Ein Satz neue Trainingsbälle, ein paar schicke Anzüge zum einheitlichen Auftreten und mit Thorsten „Pille“ Frohn als zusätzlichem Co-Trainer sowie Emre Tas als Physiotherapeuten Verstärkung an der Seitenlinie – beim Fußball-Landesligisten SV 09/35 Wermelskirchen soll es der Mannschaft in der kommenden Saison an nichts fehlen. Das wurde beim Start der Vorbereitung am Wochenende deutlich, der gleich mal ein pickepackevolles Programm bereithielt. „Wir müssen eben mehr tun als manch anderer Verein“, sagte der Vorsitzende „Kalle“ Fleischer.

Los ging´s am Freitagabend mit einer intensiven Einheit im Eifgen, wo auch am Samstagnachmittag trainiert wurde. Vormittags ließ Sebastian Pichura seine Jungs im Wermelskirchener Fitnessstudio „Clever Fit“ von den Coaches Andreas Neumann und Ex-Spieler Leon Legat ordentlich rannehmen. „Das haben die richtig gut gemacht“, lobte der Trainer, der sich auch mit der Laufeinheit am Sonntagmorgen zufrieden zeigte.
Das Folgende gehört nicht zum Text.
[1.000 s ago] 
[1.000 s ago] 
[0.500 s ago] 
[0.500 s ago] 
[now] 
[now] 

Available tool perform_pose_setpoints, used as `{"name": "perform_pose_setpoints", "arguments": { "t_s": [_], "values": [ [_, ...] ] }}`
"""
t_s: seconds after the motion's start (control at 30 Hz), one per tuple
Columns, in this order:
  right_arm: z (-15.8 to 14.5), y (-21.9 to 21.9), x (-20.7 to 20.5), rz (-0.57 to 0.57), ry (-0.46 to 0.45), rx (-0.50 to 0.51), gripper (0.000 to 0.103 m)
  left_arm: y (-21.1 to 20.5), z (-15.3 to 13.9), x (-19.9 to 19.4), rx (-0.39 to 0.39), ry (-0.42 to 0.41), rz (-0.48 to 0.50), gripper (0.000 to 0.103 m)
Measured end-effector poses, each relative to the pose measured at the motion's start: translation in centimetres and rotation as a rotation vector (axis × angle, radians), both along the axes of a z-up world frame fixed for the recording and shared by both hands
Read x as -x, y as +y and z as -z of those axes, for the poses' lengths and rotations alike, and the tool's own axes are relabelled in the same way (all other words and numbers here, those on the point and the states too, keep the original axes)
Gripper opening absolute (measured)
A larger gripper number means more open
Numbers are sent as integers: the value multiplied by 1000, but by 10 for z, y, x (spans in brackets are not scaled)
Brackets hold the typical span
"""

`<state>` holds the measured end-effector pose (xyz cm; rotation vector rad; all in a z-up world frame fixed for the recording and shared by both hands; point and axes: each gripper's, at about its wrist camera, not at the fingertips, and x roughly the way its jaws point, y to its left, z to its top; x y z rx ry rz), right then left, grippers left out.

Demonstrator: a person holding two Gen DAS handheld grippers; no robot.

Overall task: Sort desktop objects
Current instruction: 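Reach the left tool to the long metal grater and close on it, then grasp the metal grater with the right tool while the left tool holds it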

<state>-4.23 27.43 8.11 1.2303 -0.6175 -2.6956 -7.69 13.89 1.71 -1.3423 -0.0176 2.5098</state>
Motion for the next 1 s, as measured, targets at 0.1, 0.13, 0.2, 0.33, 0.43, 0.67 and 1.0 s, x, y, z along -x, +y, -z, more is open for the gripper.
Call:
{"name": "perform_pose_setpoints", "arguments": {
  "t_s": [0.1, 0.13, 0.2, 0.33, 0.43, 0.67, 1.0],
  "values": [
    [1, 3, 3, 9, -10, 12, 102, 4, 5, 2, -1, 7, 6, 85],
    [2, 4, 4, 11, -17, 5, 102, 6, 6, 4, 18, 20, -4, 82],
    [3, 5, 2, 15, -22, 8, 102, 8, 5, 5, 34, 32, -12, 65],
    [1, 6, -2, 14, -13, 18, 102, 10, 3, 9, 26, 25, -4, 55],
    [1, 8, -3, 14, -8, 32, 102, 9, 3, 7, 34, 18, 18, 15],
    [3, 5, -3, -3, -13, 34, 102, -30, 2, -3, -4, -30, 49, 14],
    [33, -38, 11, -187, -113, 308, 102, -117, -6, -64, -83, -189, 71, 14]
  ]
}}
13 Kilometer spulte das neuformierte Team, in dem die Urlauber Umut Demir, Erik August, Luca Lilliu und Frederik Streit sowie Eren Eryürük (krank) fehlten, ab. „Das war schon recht ordentlich“, fand mit Benni Wünschmann einer von bislang neun Zugängen. Die Wermelskirchener hoffen, noch einmal auf dem Transfermarkt zuschlagen zu können, fahnden vor allem nach einem weiteren Innenverteidiger und sind an einem Mann mit höherklassiger Erfahrung dran.
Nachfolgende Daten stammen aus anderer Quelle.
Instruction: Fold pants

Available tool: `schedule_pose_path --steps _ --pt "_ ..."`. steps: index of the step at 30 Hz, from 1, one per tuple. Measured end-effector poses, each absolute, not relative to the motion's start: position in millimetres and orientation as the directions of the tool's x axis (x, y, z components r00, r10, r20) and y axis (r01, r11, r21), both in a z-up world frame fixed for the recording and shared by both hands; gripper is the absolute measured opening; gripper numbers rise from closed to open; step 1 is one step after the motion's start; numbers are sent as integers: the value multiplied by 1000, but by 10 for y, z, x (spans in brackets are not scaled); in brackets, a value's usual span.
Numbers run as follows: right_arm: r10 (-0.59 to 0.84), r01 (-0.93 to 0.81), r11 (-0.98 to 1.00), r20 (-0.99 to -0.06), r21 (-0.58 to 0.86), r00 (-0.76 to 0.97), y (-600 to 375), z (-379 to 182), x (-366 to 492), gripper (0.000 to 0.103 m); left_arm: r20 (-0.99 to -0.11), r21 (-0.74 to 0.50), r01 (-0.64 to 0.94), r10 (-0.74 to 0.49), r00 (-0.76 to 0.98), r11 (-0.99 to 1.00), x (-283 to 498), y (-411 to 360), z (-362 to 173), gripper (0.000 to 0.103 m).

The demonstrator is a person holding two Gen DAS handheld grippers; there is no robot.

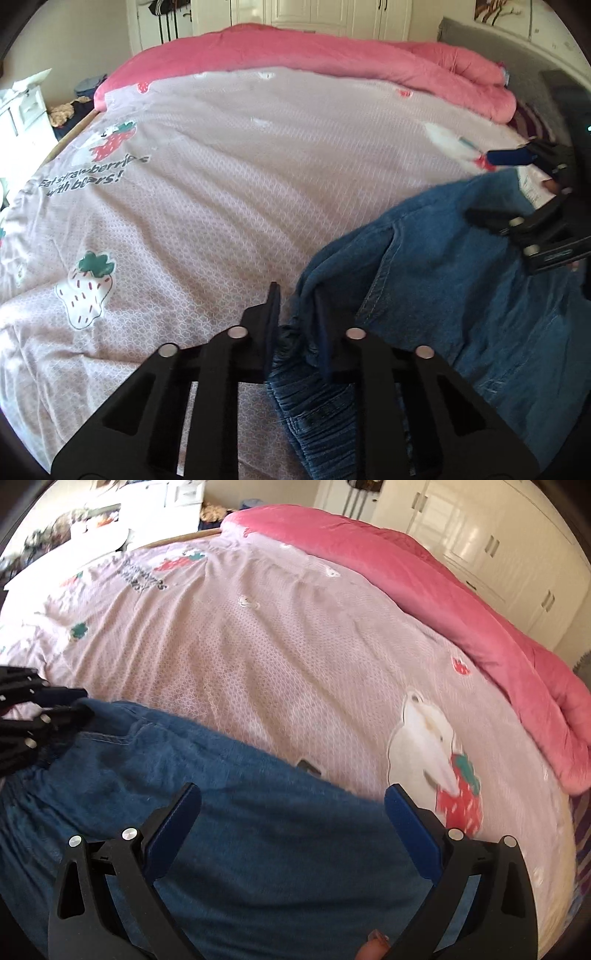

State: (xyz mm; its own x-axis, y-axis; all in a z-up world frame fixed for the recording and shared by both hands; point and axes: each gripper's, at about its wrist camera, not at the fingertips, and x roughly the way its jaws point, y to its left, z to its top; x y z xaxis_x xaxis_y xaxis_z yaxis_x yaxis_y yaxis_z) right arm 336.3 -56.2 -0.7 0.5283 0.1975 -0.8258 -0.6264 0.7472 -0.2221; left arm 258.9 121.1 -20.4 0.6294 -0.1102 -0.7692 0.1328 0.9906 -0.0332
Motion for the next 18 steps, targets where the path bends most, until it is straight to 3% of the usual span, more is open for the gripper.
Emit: schedule_pose_path --steps 2,7,9,11,12,14,16,18 --pt "205 -668 708 -839 -229 504 -491 -39 3415 99 -754 -52 146 -135 643 988 2565 1223 -142 0" --pt "201 -744 608 -853 -277 482 -285 -115 3476 98 -712 -91 176 -188 676 980 2490 1230 5 0" --pt "208 -768 584 -867 -261 453 -207 -163 3509 93 -706 -87 183 -190 683 979 2474 1218 28 0" --pt "233 -792 578 -890 -197 391 -180 -199 3538 44 -705 -94 193 -202 680 977 2471 1212 27 0" --pt "255 -804 576 -902 -147 347 -168 -208 3534 36 -704 -95 194 -203 680 976 2468 1216 23 0" --pt "287 -817 559 -891 -143 352 -158 -145 3426 9 -704 -79 202 -199 682 976 2466 1210 11 0" --pt "314 -806 575 -872 -140 376 -208 -26 3346 5 -706 -55 214 -189 683 975 2463 1195 -19 0" --pt "348 -782 611 -845 -125 407 -316 163 3287 4 -714 -42 217 -182 677 975 2465 1197 -70 9"
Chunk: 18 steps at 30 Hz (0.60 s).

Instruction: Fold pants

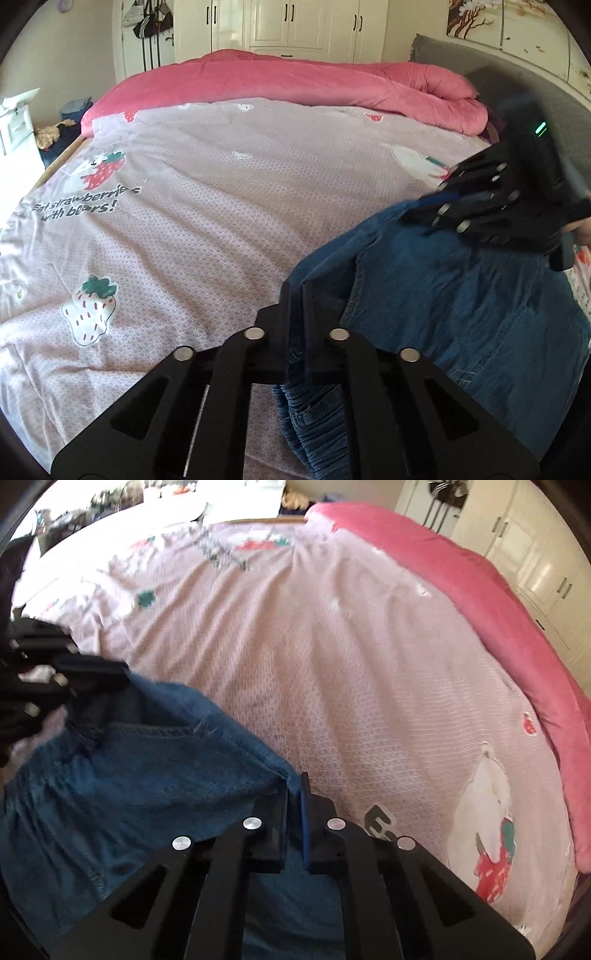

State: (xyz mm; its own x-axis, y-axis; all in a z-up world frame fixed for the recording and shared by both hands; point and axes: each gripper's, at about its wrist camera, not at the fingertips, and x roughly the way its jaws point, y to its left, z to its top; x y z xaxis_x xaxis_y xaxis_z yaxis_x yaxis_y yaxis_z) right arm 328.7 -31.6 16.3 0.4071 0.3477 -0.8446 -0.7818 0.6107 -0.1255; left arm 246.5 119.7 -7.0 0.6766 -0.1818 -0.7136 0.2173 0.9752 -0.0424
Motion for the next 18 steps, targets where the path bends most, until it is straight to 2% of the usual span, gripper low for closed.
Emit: schedule_pose_path --steps 1,4,7,9,12,18 --pt "363 -774 623 -834 -114 415 -366 239 3254 4 -711 -38 226 -185 678 973 2455 1189 -80 18" --pt "415 -773 629 -801 -90 432 -507 471 3090 4 -693 -29 243 -195 694 970 2419 1160 -75 34" --pt "450 -776 626 -778 -76 440 -622 623 2903 4 -691 -52 263 -225 687 963 2424 1131 -96 35" --pt "446 -769 633 -768 -92 459 -669 691 2768 4 -692 -117 284 -283 664 952 2425 1129 -95 29" --pt "454 -768 634 -758 -95 469 -722 750 2554 4 -674 -179 299 -339 657 937 2373 1160 -14 0" --pt "488 -747 660 -710 -80 507 -902 893 2086 4 -591 -160 334 -361 721 929 1928 1150 315 0"
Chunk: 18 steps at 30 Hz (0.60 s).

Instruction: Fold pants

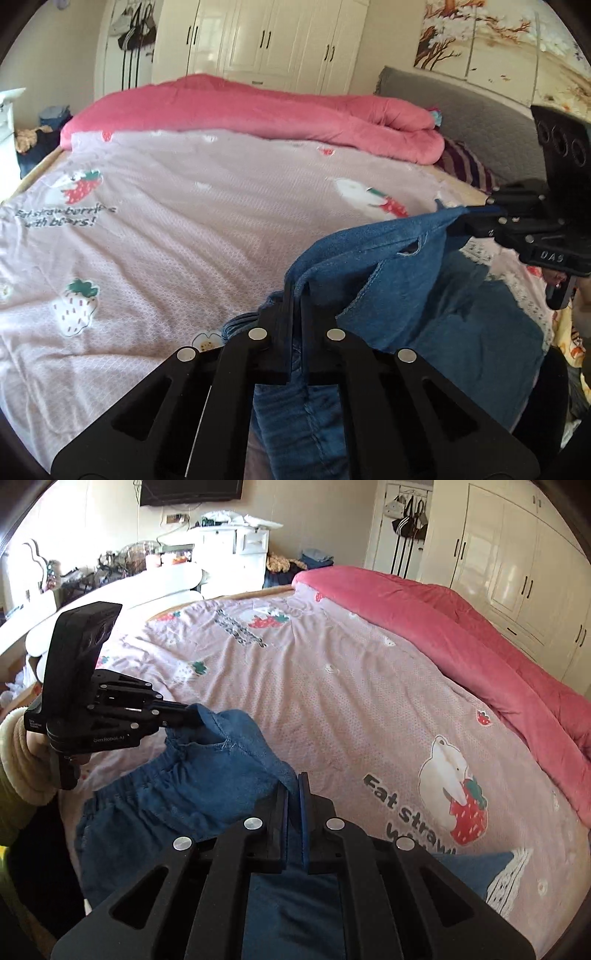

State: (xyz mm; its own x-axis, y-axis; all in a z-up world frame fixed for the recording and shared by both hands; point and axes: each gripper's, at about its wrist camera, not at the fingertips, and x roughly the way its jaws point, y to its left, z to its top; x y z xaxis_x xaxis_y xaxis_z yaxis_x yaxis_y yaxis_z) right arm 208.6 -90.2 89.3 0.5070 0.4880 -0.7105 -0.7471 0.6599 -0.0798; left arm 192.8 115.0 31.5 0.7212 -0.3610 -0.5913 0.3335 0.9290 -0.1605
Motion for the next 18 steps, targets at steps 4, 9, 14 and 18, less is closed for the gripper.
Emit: schedule_pose_path --steps 4,9,14,18 --pt "527 -761 645 -687 -60 501 -1050 955 1615 4 -524 -117 371 -375 765 921 1541 1107 513 0" --pt "549 -784 620 -696 -33 463 -1127 830 1048 4 -512 -70 394 -372 774 916 999 989 493 0" --pt "566 -788 615 -709 24 420 -1185 618 656 4 -538 -64 402 -371 757 913 534 941 401 0" --pt "580 -782 619 -717 79 386 -1197 424 436 4 -567 -50 405 -360 741 913 281 930 314 0"
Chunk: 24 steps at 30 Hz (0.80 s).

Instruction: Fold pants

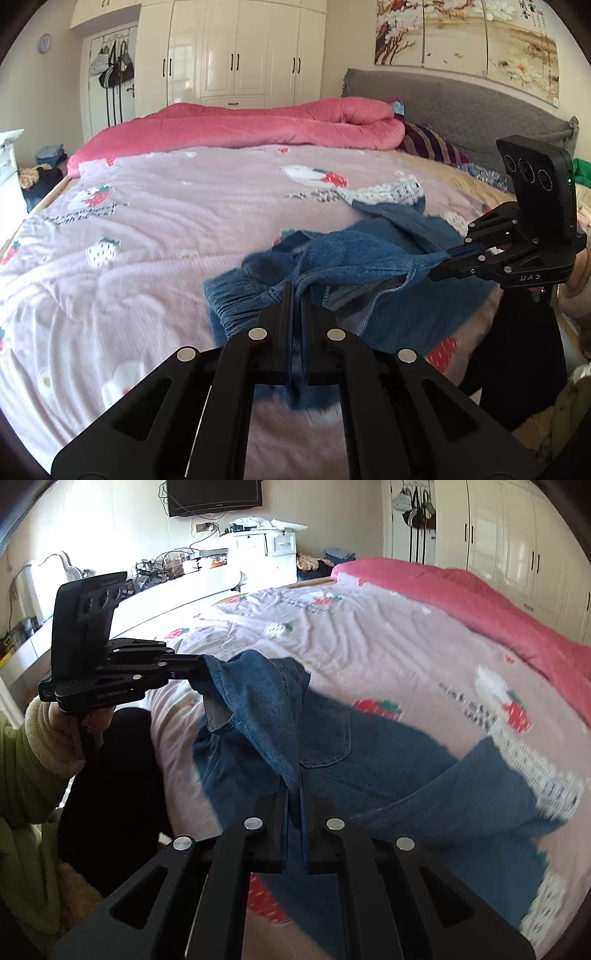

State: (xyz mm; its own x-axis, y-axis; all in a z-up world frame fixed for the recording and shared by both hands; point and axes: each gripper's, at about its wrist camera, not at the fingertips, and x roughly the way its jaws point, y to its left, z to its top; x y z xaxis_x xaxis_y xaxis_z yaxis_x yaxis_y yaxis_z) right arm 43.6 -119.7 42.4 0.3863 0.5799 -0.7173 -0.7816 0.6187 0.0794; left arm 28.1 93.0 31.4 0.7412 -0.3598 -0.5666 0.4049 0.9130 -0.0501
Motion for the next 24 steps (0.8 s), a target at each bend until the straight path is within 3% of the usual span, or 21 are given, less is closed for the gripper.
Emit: schedule_pose_path --steps 12,16,18,20,24 --pt "555 -744 653 -758 142 342 -1067 -182 245 8 -685 -52 363 -298 665 930 114 902 -35 0" --pt "579 -739 653 -740 168 344 -1082 -122 263 8 -678 -62 348 -296 673 935 62 967 34 2" --pt "592 -740 648 -730 179 341 -1077 -103 277 8 -671 -65 338 -292 681 939 32 1005 93 6" --pt "579 -737 652 -743 176 335 -1060 -150 283 8 -679 -65 317 -275 680 946 25 1047 120 21" --pt "574 -735 658 -742 165 346 -1043 -205 253 9 -686 -51 299 -251 683 953 -40 1086 192 23"
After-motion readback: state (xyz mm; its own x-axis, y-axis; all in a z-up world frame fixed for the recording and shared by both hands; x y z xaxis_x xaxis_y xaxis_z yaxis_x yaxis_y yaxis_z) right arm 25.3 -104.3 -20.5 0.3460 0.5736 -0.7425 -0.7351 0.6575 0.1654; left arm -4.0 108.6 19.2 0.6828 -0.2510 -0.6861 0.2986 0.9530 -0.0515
Schaden würde dies dem Kader sicherlich nicht. Schon in den ersten Tagen wurde aber deutlich, dass die Zusammenstellung extrem harmonisch ist. „Der Mischung als Alt und Jung ist super“, lobte Fleischer, während Pichura feststellte: „Das sind alles richtig gute Jungs.“ Mit dabei war am gesamten Wochenende auch Stanislav Vlasiuc, der jüngere Bruder von Maxim Vlasiuc, der in seiner ukrainischen Heimat auf höchster nationaler Ebene gespielt hat und für die A-Jugend des SV 09/35 eingeplant ist.
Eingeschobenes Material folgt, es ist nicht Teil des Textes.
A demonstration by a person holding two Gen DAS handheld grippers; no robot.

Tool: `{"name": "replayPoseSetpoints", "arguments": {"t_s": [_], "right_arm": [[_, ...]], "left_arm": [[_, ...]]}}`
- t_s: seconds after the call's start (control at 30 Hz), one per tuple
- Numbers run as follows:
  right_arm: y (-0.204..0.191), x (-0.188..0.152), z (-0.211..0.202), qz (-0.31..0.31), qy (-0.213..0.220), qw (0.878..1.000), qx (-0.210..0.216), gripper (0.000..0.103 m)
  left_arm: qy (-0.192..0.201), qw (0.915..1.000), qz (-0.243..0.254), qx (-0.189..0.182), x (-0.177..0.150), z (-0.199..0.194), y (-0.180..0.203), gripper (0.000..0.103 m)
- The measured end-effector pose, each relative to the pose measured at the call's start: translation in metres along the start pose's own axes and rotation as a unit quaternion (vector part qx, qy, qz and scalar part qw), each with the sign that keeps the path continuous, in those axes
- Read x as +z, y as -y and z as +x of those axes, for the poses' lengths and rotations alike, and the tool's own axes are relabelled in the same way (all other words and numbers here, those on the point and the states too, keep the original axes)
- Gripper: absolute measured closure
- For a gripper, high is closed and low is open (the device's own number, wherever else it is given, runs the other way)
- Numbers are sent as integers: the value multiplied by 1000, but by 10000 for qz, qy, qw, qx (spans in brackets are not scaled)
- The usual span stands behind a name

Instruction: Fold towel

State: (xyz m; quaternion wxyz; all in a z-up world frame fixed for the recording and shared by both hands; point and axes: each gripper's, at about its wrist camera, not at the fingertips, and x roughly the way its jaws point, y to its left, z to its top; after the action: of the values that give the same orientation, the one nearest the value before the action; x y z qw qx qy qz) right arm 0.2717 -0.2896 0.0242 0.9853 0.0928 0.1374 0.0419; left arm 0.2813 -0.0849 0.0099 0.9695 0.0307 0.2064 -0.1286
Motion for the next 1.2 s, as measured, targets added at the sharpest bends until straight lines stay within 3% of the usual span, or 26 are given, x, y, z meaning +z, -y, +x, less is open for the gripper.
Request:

Ins Wochenende integriert war am Sonntagmittag zum Abschluss eine Teambuildung-Maßnahme, die ihre Wirkung nicht verfehlen sollte. Beim Wasserskifahren in Langenfeld wurde mal nicht die Bein- oder Oberkörper-, sondern vor allem die Lach-Muskulatur beansprucht. „So etwas ist in den letzten Jahren bei uns zu kurz gekommen“, gab Fleischer zu. Spieler und Trainer Pichura hatten jedenfalls großen Spaß, wurden von den Zuschauern Clinton Mampuya („Ich kann nicht schwimmen“), Resit Cetin, Jan Nsu Kayala und Emre Circir frenetisch bejubelt und legten neben diversen Bauchplatschern auch ein paar richtig souveräne Runden hin.